The origins of the class date to World War I and the first tank designs, which were intended to operate in close concert with infantry.

Virtually all early tanks possessed thick armor to allow them to survive in no man's land. As lighter and more maneuverable designs were introduced during the Interwar period, these larger vehicles with stronger defensive and offensive capabilities became known as "heavy" tanks.

Heavy tanks had gradually progressed from their trench warfare and bunker destroying role to dedicated anti-tank purposes by the onset of World War II. Heavy tanks saw limited deployment by France at the beginning of the war, and were only ever used in conflict by Nazi Germany and the USSR from about 1943 to the war's end.

This tank type remained a decisive factor in the early years of the Cold War. The purpose of heavies would not change until their replacement by the main battle tank. Often referred to as MBTs, these designs effectively filled all roles required by armies, thus rendering more specialized designs obsolete.

=== World Wars ===
The first British tank, the Mark I of World War I, was introduced to break through German defensive lines of trenches and barbed wire. When lighter, faster tanks were introduced, the larger tanks were classified as heavy.

The French Char 2C was one of the largest tanks ever produced. At the start of World War II, France and the Soviet Union were the only countries to have inventories of heavy tanks, such as the Char B1, T-35, and KV-1. The Matilda II was designed under the British infantry tank concept, which is similar to the heavy tank, having thick armour and tending to weigh more than their other tanks. However, it is usually considered separate because infantry tanks generally had less firepower, with their cruiser tanks (comparable to mediums) at the time having the same main armament but more machine guns. Later war examples were the German Tiger I and II, as well as the Soviet IS series. Note that "heavy" versus "medium" is more a question of tactical roles than weight; the Panther, for example, was a "medium" tank that outweighed most Allied "heavy" tanks.

American forces rarely fielded heavy tanks, as they still held on to the infantry-support doctrine like the British; in addition, the Americans recognized the logistical and mobility issues that came with possessing a heavy tank force and did not want to compromise its 3000 mile supply line to Europe.
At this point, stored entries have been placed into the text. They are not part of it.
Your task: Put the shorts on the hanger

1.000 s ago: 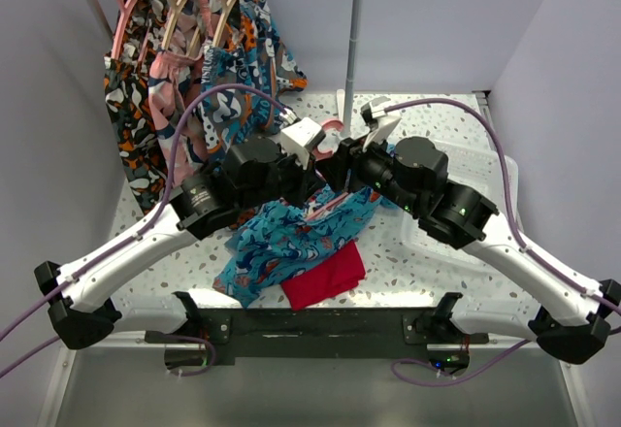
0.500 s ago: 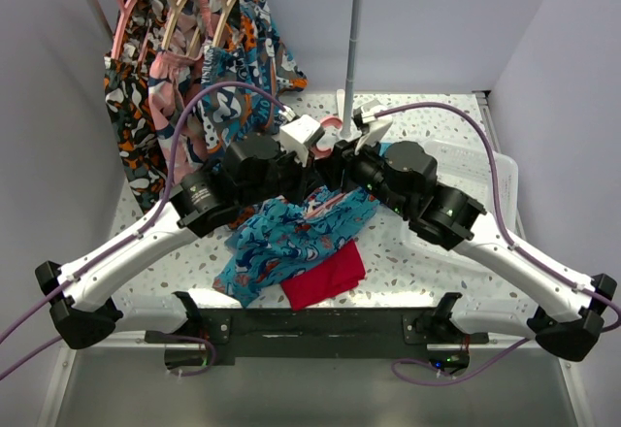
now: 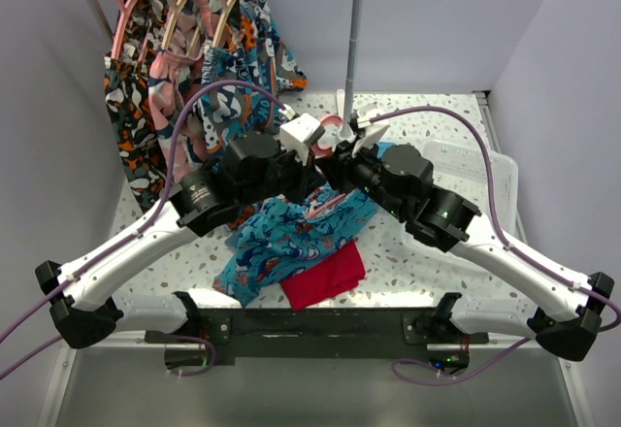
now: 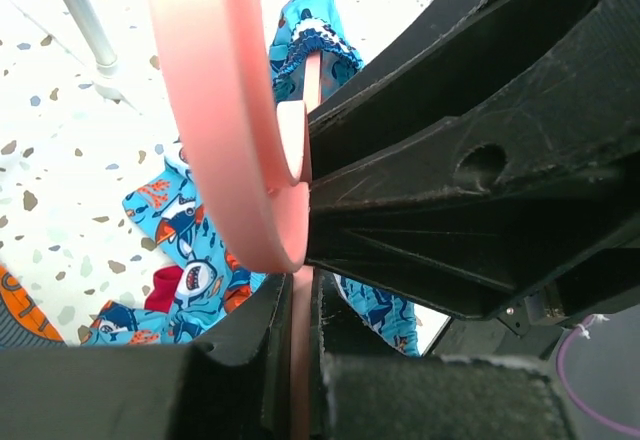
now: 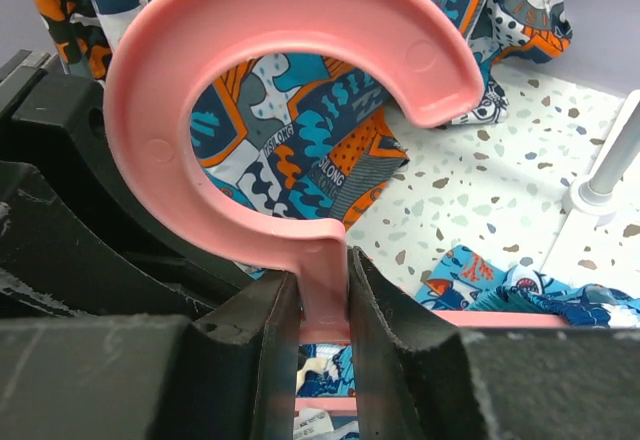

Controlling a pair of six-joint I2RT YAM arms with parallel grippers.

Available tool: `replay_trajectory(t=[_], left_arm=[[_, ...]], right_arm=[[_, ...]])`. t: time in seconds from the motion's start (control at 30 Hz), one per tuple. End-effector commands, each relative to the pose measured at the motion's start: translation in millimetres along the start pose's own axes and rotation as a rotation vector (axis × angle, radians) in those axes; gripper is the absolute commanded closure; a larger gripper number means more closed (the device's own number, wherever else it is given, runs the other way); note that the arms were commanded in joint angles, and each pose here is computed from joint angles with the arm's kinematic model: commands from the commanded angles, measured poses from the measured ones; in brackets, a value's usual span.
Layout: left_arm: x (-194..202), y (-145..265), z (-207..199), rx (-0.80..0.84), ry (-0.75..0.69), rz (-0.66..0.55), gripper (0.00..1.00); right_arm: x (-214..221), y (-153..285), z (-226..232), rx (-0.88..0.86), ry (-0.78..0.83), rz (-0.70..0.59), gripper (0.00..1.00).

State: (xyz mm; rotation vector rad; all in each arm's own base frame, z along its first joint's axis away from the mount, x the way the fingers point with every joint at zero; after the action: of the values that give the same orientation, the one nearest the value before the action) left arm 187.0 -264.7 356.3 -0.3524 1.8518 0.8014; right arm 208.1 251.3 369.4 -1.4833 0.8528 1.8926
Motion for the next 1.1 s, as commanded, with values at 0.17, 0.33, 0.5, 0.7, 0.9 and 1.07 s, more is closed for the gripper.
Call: replay_trajectory(t=[0.17, 0.33, 0.5, 0.7, 0.9, 1.07], left_arm=[[-34.1, 19.3, -17.6, 0.096, -0.030, -0.090, 0.57], [-33.8, 31.0, -16.8, 0.096, -0.047, -0.081, 0.35], [-34.8, 53.1, -14.5, 0.092, -0.076, -0.093, 0.28], [-34.8, 85.4, -7.7, 0.060, -0.120, -0.100, 0.22], [-14.5, 107.0, 2.0, 0.027, -0.145, -0.040, 0.18], [11.0, 113.1, 8.4, 0.017, -0.141, 0.038, 0.17]], right_arm=[[-32.4, 3.5, -3.9, 0.033, -0.028, -0.156, 1.00], [-32.2, 2.9, -3.9, 0.036, -0.024, -0.158, 1.00], [-29.2, -0.7, -4.7, 0.047, -0.010, -0.147, 1.00], [-29.2, -1.9, -3.6, 0.046, 0.005, -0.133, 1.00], [-29.6, 0.6, -3.4, 0.048, 0.015, -0.125, 1.00], [-30.5, -0.4, -1.7, 0.046, 0.021, -0.121, 1.00]])
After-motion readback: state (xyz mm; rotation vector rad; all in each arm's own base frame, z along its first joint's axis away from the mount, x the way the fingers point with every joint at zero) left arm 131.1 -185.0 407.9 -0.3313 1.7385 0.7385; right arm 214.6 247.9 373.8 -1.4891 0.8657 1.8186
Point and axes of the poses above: each gripper's point midway between its finger pads, its own y axis back along the fingers, its own z axis along the line the jaws close on, x = y × z, the point moved 6 cm from there along y, back along the fingers, and after that the axes turned 2 degrees about y, right-handed, at the moved point
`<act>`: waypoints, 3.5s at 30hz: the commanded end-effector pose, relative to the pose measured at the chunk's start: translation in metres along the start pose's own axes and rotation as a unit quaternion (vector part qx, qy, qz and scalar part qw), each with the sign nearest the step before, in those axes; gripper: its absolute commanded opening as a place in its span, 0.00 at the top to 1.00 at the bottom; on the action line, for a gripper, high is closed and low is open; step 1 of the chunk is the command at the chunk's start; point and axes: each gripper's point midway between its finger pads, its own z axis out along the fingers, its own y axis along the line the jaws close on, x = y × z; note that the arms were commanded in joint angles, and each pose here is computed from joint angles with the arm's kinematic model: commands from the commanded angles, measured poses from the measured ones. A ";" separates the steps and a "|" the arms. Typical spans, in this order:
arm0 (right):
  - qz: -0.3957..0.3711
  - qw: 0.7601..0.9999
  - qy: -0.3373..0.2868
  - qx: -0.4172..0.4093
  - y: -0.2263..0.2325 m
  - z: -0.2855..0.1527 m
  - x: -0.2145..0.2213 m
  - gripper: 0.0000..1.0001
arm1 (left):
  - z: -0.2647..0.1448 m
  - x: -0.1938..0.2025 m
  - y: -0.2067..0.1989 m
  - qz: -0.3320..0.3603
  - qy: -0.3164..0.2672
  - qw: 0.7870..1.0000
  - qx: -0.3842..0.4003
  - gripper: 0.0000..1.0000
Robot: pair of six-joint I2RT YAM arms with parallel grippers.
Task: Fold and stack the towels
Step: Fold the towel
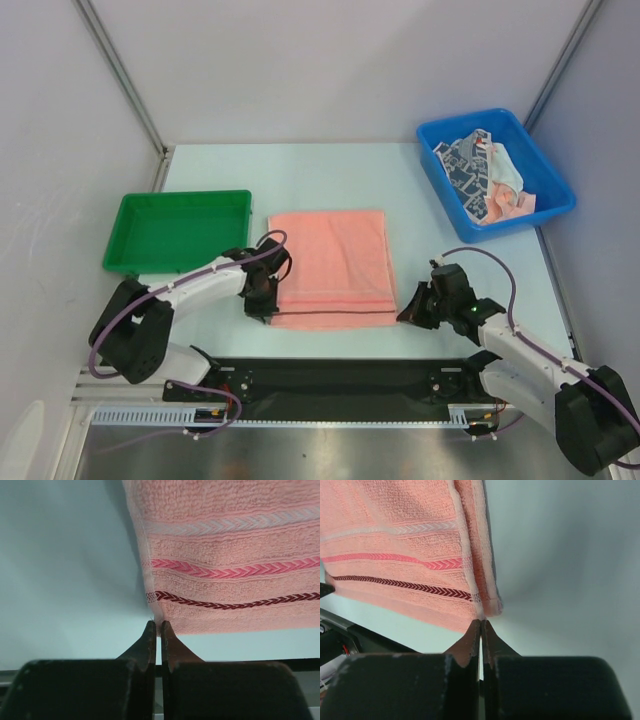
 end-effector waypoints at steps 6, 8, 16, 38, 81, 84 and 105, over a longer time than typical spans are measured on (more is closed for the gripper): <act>-0.035 0.997 -0.064 0.020 0.004 -0.005 -0.033 1.00 | -0.010 -0.021 -0.014 -0.019 -0.038 0.999 0.029 1.00; -0.045 0.996 -0.066 0.028 0.004 -0.010 -0.036 1.00 | -0.023 -0.030 -0.014 -0.019 -0.055 0.998 0.024 1.00; -0.033 0.995 -0.063 0.067 -0.013 -0.011 -0.031 1.00 | -0.016 0.000 -0.012 -0.056 -0.058 0.994 0.068 1.00; -0.003 0.993 -0.086 0.076 -0.001 -0.030 -0.042 0.57 | -0.035 0.006 -0.020 -0.017 -0.045 0.998 0.048 0.54; -0.162 0.977 0.105 -0.095 0.067 0.141 -0.281 0.43 | 0.011 -0.327 0.027 0.122 -0.135 0.983 0.012 0.37; -0.146 0.980 0.107 -0.078 0.059 0.147 -0.278 0.44 | 0.010 -0.329 0.027 0.120 -0.138 0.983 0.012 0.38; -0.211 0.972 0.066 -0.080 0.049 0.161 -0.291 1.00 | 0.019 -0.310 0.027 0.170 -0.096 0.979 0.056 0.39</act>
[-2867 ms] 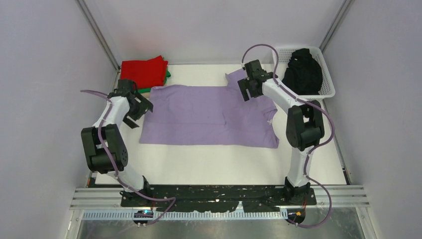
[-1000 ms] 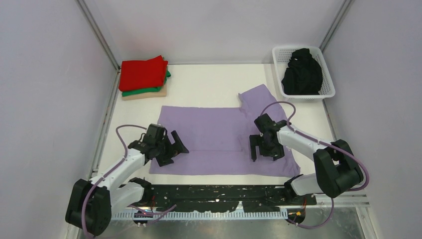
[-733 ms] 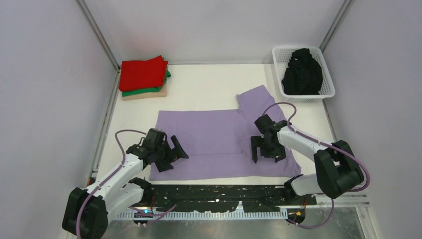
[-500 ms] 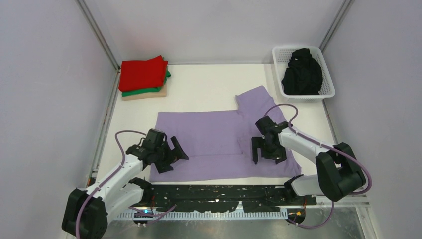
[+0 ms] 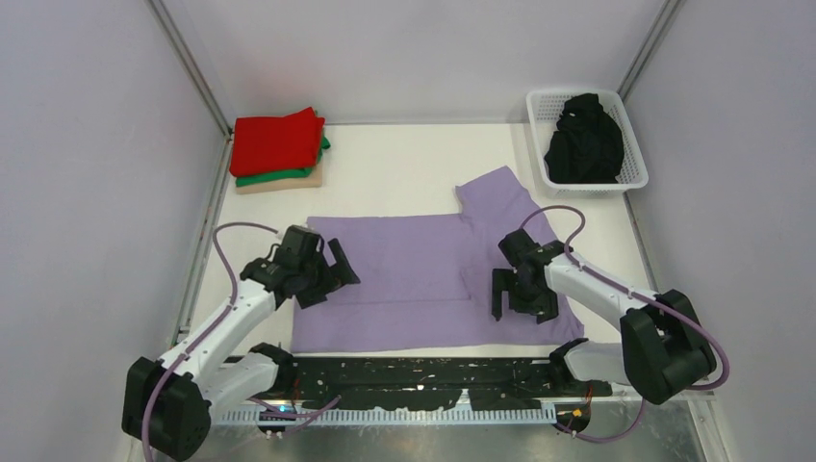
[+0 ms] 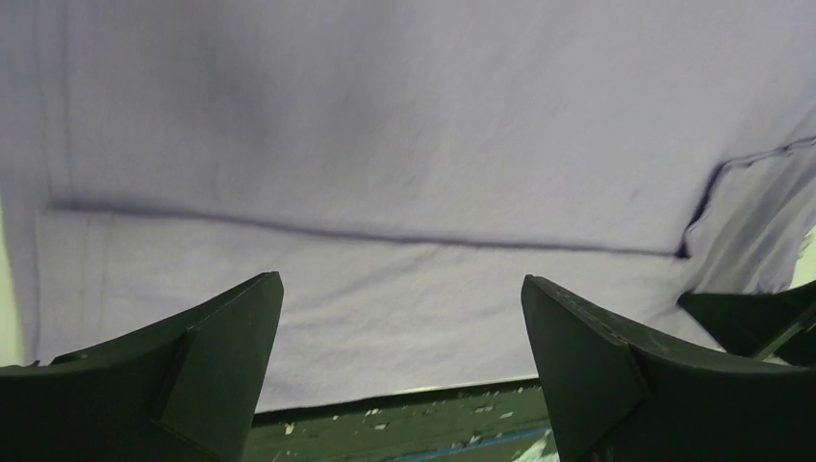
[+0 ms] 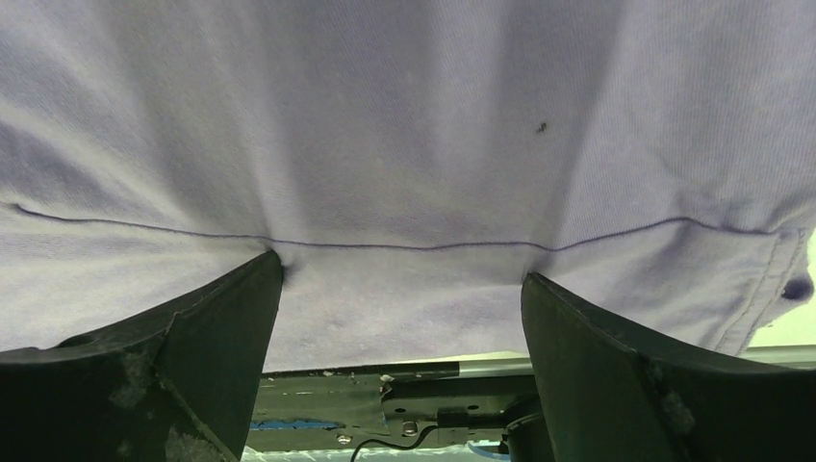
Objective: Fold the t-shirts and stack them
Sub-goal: Fold the flattened tshirt in 1/3 of the way
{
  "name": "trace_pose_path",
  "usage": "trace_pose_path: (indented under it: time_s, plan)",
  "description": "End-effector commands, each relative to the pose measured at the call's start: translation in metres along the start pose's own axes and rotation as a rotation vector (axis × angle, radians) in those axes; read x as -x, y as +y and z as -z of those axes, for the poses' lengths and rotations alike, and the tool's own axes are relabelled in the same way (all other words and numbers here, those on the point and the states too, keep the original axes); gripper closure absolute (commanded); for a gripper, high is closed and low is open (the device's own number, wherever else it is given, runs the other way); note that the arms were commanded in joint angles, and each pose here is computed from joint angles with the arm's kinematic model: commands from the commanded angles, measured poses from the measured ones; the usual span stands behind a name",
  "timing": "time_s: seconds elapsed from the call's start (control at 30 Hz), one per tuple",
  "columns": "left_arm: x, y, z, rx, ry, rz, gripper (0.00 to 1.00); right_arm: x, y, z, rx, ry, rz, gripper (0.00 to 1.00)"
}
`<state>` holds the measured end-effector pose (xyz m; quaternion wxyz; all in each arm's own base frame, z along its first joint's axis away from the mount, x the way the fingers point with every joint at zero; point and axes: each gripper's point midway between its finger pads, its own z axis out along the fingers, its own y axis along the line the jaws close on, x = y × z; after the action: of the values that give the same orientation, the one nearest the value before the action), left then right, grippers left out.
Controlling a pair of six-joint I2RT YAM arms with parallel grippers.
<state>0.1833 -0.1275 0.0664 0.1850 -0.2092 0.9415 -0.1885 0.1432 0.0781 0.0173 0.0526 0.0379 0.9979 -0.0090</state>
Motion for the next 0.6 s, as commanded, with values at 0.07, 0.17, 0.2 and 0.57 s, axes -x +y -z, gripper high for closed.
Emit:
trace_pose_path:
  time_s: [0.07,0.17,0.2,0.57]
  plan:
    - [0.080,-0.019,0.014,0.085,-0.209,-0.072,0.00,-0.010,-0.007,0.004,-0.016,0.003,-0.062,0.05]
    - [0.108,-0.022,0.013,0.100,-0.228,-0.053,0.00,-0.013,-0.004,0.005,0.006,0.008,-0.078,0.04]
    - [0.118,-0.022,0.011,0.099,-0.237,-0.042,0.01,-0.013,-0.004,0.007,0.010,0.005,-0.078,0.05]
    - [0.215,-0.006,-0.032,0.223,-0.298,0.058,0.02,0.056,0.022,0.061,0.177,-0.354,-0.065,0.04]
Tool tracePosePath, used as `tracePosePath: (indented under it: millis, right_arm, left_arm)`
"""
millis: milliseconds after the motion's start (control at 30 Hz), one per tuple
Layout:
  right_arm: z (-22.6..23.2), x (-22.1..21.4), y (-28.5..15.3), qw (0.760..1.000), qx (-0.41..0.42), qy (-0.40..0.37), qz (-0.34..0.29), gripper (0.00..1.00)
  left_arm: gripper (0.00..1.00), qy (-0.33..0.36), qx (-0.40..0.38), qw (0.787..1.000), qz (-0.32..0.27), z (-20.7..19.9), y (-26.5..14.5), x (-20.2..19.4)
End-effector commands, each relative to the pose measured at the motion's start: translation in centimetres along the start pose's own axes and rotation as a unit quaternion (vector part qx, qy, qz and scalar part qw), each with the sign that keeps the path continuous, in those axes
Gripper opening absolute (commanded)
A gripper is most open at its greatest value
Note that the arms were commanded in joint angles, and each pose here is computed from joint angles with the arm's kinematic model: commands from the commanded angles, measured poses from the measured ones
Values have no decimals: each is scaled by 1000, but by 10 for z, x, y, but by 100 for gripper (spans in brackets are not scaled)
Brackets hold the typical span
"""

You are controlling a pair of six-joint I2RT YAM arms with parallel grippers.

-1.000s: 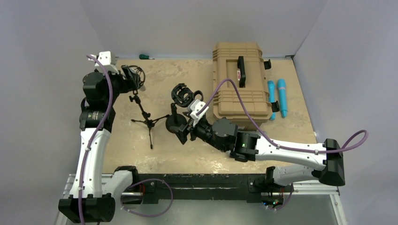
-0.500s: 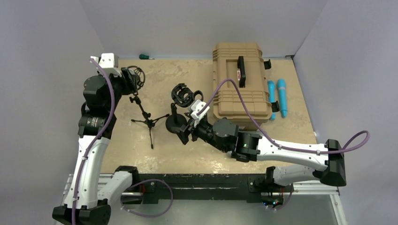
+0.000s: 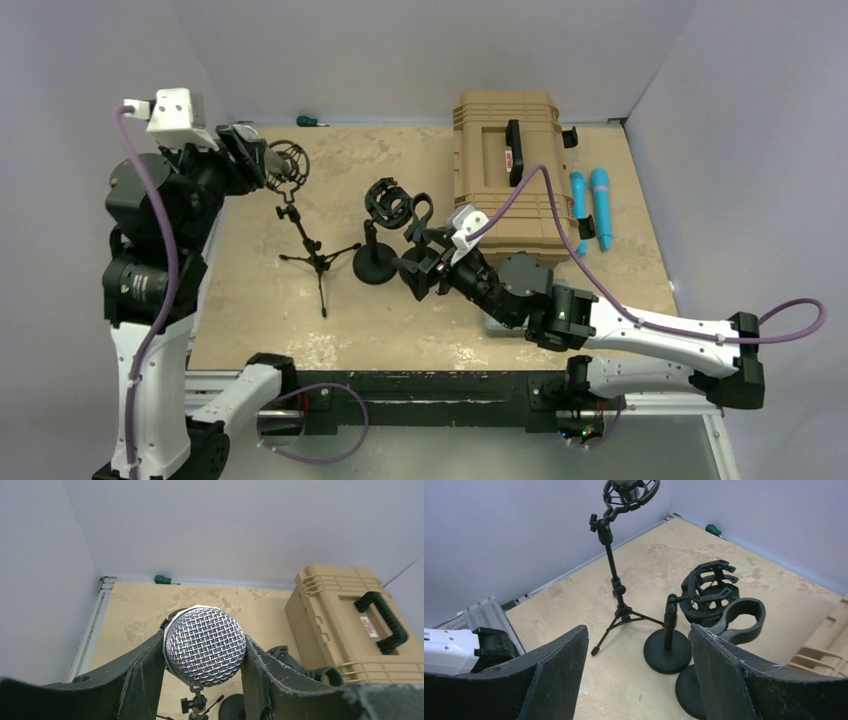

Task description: Remove the microphone from the stand

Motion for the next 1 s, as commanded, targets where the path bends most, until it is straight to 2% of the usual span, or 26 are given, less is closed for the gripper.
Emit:
tracePosePath:
  millis: [0,133,233,300,367,500,633,767,900,967]
  right_arm:
    - [-10,16,-15,999,-28,-2,-24,73]
    - [-14,27,-28,999,-27,9,-40,73]
    - [-15,39,-38,998,-21,24,-49,73]
    - [-12,48,-45,998,-2,32,-51,74]
    - [-8,58,-50,998,24,38,-52,76]
    - [6,77,-54,995,88,32,-32,78]
    - [32,77,-55,970,243,-5,25,80]
    - [38,61,-38,970,237,0,62,80]
    - [43,35,-21,965,243,6,94,80]
    - [44,23,-12,965,239,11,103,80]
  left_arm:
    - [0,-35,-7,998,-54,1,-45,35]
    - [0,-69,-45,992,-100,-3,-83,56]
    - [0,-97,-115,978,-143,-13,-113,67]
    - [0,-112,-178,966,-152,-22,-123,69]
    - [0,-129,-262,947,-131,-36,-125,63]
    - [0,-180,-368,909,-75,-54,-118,33]
    - [0,-229,-430,873,-14,-66,-104,-6]
    - [0,-260,-470,842,34,-73,-101,-39]
    - [0,-264,-474,839,50,-73,-114,-55]
    - [0,-267,-485,830,59,-74,-120,-58]
Point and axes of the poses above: each gripper's point midway between its finger pads, its own y axis out along the fingers, its own z axis along the line the jaws close on, x = y × z, the point moved 10 cm from there along -y, back along the fingers, and after that the axes turned 11 degrees about y, right-handed, at the moved point
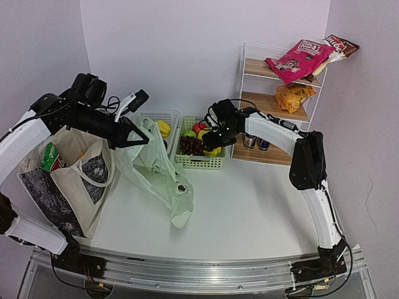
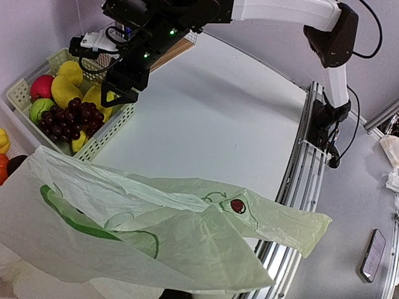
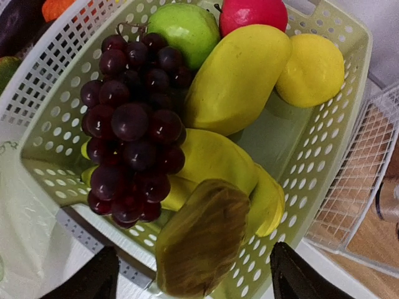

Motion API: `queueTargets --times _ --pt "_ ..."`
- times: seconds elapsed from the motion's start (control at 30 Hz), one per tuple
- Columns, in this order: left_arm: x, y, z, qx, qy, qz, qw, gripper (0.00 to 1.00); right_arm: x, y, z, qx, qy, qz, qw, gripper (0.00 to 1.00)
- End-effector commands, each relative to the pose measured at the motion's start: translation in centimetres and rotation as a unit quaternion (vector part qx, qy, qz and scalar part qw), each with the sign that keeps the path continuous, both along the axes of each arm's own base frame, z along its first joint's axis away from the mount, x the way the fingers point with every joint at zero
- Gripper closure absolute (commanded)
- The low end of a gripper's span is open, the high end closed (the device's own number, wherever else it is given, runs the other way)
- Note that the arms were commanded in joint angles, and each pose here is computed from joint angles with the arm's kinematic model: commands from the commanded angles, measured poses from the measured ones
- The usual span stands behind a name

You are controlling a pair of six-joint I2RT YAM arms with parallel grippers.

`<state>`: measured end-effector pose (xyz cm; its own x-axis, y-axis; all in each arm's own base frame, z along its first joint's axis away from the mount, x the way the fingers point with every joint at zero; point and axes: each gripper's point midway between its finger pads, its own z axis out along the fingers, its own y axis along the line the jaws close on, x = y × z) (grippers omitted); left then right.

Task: Place the mixed food into the grocery bags and tie them

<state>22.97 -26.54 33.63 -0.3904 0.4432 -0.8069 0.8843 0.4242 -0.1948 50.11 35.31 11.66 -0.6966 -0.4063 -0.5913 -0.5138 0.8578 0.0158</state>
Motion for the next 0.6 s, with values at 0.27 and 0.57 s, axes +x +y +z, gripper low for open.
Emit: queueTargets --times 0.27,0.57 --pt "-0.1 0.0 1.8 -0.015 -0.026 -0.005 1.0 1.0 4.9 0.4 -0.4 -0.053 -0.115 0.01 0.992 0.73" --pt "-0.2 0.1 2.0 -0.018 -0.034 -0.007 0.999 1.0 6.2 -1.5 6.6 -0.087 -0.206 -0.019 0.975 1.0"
The M6 heavy tank was designed in 1940 but held few advantages over medium tanks and planned production of several thousand was stopped. The Anglo-American T14 heavy tank project started in 1941 did not deliver a pilot model until 1944.
The US preferred to use tank destroyers (mobile but relatively lightly armoured vehicles) for anti-tank defence, and prior to 1944 there were few indications that the US M4 Sherman was outclassed in terms of armor and weapons by German heavy tanks which were few in number. Near the end of World War II, a few early model M26 Pershings were sent to Europe to gain combat experience. Aside from these the closest the Americans came to putting a heavy tank into service were up-armored M4 Sherman "Jumbos" which were used as assault guns.
Both the US and UK developed very well-armoured and armed tanks intended for assaulting heavily defended areas - the T28 GMC and 'Tortoise' had casemate designs and weighed around 80 tonnes but did not enter service.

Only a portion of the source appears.